The Wall Street Journal reports on tensions within the MAHA movement: “During the 2024 presidential campaign, then candidate Donald Trump and Kennedy harnessed the MAHA movement to powerful effect. Now, the coalition’s disparate factions are sparring over some of Kennedy’s biggest priorities—from vaccines to pharmaceutical regulation to pesticide use. And Kennedy’s effort to maintain the peace, according to several of his supporters, is turning out to be as difficult as herding cats.”
“Kennedy has worked for years alongside many people in his movement. They include ‘medical freedom’ activists who decry vaccine mandates and often question the science behind immunizations, especially Covid-19 shots. Others were drawn to Kennedy’s healthy food message, hoping he would move quickly to ban artificial dyes in food and to alter American diets. Still others supported his criticism of pesticides, microplastics and corporate power. Now that he is part of the Trump administration, his supporters want results—and are saying so online. They have criticized him for not moving quickly to ban direct-to-consumer pharmaceutical advertising and for not banning all injections that use messenger RNA technology. Some don’t like his declaration that his movement also aims to ‘make biotech great again.’”
The article continues: “Some activists who supported Kennedy’s presidential campaign and then persuaded skeptics of Trump to back the Republican ticket after Kennedy dropped out, are now beginning to waver over the administration’s handling of pesticides and so-called forever chemicals. Kennedy had pledged to tackle pesticides used by farmers, especially the herbicide glyphosate, commonly known as Roundup. As an environmental lawyer in 2018, he had helped win a landmark judgment against Monsanto, now owned by Bayer, for a client who said Roundup caused his cancer. Earlier this year, White House officials told Kennedy to stop talking about glyphosate, people familiar with the matter said. Since then, he has been mostly silent on the issue even as House Republicans proposed a provision that his allies say would essentially shield the pesticide’s maker from lawsuits. The Supreme Court has asked the administration’s solicitor general to weigh in on Bayer’s bid to help resolve the glyphosate litigation that has already cost it billions of dollars.”

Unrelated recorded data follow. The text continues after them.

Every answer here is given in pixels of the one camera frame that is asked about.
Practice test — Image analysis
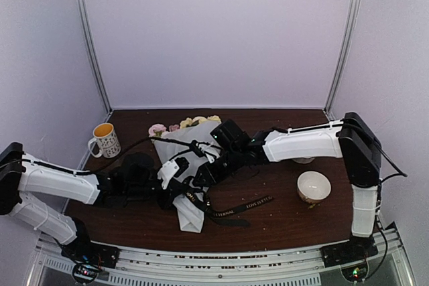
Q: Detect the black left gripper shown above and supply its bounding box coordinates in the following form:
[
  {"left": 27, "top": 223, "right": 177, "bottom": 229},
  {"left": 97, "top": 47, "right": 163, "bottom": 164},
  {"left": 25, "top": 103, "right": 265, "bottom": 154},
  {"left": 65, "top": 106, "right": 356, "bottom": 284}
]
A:
[{"left": 125, "top": 169, "right": 188, "bottom": 210}]

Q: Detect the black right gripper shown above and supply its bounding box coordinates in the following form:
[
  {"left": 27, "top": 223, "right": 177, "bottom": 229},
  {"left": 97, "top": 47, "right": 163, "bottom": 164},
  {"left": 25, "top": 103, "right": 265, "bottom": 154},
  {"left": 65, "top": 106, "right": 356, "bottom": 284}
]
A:
[{"left": 193, "top": 146, "right": 244, "bottom": 187}]

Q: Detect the white wrapping paper sheet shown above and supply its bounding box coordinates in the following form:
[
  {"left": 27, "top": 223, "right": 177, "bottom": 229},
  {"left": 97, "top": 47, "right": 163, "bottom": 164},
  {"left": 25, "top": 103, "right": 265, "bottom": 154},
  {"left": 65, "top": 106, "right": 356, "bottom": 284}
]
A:
[{"left": 154, "top": 121, "right": 221, "bottom": 233}]

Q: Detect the black strap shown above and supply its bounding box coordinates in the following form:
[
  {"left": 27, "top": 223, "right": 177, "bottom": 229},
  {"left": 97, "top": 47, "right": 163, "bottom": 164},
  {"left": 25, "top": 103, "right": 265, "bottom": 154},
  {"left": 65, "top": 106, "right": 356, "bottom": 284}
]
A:
[{"left": 179, "top": 178, "right": 275, "bottom": 228}]

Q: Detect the large yellow flower bunch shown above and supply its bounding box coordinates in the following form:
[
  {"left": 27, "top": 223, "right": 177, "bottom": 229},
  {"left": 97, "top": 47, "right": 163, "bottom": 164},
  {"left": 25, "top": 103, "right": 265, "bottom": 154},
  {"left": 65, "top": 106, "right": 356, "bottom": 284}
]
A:
[{"left": 180, "top": 115, "right": 221, "bottom": 129}]

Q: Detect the pink flower stem two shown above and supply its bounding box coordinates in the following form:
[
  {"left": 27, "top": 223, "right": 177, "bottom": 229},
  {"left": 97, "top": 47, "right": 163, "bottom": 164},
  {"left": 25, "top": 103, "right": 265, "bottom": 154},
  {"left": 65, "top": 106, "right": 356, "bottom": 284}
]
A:
[{"left": 148, "top": 123, "right": 180, "bottom": 137}]

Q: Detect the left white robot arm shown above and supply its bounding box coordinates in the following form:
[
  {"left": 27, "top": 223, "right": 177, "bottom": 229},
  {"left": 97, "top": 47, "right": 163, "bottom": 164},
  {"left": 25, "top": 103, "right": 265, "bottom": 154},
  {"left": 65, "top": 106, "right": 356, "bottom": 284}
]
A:
[{"left": 1, "top": 142, "right": 189, "bottom": 262}]

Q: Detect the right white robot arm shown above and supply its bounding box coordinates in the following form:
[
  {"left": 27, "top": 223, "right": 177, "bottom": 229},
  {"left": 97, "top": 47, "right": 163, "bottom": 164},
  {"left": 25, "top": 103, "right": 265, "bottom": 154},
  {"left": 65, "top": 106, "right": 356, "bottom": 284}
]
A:
[{"left": 193, "top": 113, "right": 381, "bottom": 261}]

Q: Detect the patterned white mug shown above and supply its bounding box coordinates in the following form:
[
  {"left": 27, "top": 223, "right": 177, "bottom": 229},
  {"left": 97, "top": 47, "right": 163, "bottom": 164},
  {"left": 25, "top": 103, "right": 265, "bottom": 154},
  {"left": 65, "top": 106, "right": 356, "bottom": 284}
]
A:
[{"left": 87, "top": 123, "right": 121, "bottom": 159}]

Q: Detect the white scalloped bowl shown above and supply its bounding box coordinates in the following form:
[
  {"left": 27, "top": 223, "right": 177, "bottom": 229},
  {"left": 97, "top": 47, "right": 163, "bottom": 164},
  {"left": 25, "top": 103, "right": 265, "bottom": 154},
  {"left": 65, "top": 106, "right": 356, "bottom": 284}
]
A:
[{"left": 293, "top": 157, "right": 314, "bottom": 164}]

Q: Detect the plain white round bowl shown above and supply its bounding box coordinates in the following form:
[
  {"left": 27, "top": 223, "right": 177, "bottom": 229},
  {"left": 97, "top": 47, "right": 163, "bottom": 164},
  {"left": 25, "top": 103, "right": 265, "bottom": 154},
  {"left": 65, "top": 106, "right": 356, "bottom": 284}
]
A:
[{"left": 297, "top": 171, "right": 332, "bottom": 204}]

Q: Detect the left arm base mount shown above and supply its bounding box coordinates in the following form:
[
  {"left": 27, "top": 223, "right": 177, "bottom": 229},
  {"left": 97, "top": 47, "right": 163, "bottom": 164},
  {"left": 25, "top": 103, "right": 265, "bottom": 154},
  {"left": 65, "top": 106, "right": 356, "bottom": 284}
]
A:
[{"left": 56, "top": 230, "right": 120, "bottom": 285}]

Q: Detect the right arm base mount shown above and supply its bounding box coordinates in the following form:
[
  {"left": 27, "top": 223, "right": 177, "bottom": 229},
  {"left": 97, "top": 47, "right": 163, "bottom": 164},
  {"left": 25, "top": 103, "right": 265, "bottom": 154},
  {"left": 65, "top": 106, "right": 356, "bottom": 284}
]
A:
[{"left": 320, "top": 234, "right": 379, "bottom": 283}]

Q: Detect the aluminium front rail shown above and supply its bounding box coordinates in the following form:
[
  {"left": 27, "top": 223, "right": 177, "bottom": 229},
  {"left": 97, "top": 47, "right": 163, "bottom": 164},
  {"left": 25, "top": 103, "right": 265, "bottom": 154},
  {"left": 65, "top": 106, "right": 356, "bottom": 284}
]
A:
[{"left": 28, "top": 225, "right": 416, "bottom": 286}]

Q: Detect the right aluminium corner post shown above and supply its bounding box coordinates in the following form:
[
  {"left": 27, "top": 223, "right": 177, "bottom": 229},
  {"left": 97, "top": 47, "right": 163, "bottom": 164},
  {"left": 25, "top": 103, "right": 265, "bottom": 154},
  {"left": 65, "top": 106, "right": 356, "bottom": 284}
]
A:
[{"left": 324, "top": 0, "right": 361, "bottom": 120}]

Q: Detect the aluminium corner post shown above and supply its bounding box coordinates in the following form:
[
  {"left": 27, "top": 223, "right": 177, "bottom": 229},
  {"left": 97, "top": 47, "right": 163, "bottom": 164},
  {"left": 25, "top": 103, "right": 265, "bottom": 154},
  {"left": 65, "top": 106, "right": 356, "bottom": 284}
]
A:
[
  {"left": 76, "top": 0, "right": 113, "bottom": 114},
  {"left": 324, "top": 0, "right": 361, "bottom": 120}
]

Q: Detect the left aluminium corner post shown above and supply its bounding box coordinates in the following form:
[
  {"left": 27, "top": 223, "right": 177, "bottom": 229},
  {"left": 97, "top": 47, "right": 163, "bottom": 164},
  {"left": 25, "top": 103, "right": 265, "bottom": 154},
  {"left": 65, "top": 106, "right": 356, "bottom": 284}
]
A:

“Federal Court Reopens Case of 24-Year-Old Who Died of COVID Vaccine-Induced Myocarditis”
At
, Brenda Baletti writes: “In a major win for medical freedom, a federal court today reopened a lawsuit against the U.S. Department of Defense (DOD) filed by the family of a 24-year-old college student who died from complications of COVID-19 vaccine-induced myocarditis.”George Watts Jr. “was a student at SUNY Corning Community College in Corning, New York, in the summer of 2021, when the school mandated the COVID-19 vaccine for all students attending fall classes. According to court documents, Watts suffered ‘medical symptoms’ after his first dose and more serious neurological side effects, along with a sinus infection, after the second dose. He was treated with antibiotics, but his health continued to decline. The 24-year-old had no previous medical history that would explain his death in the emergency room from cardiac arrest on Oct. 27, 2021. The medical examiner ruled the death was from ‘complications of COVID-19 vaccine-related myocarditis.’”
Baletti reports that “After their son died, his family sued the DOD and Lloyd Austin III in his official capacity as defense secretary. The DOD oversaw the development and distribution of the COVID-19 vaccines under Operation Warp Speed. According to the lawsuit, the DOD ‘capitalized on a quintessential ‘bait and switch’ fraud,’ using the fact that Comirnaty was FDA-approved to bolster its claims that the Pfizer-BioNTech EUA vaccine was ‘safe and effective,’ misleading the American public in the process. COVID-19 vaccines are classified as a ‘covered countermeasure’ under the PREP Act. The act prevents anyone injured by a vaccine that was authorized during a public health emergency from suing the vaccine manufacturers or those who administer the vaccines. However, there’s one exception—if the person who was injured can prove that the vaccine maker or the person who administered the vaccine engaged in ‘willful misconduct.’ Watts’ family alleges that the DOD engaged in ‘willful misconduct’ by continuing to distribute only the stockpiled version of the EUA Pfizer-BioNTech COVID-19 vaccine—even after the FDA had granted full approval to another Pfizer vaccine, Comirnaty.”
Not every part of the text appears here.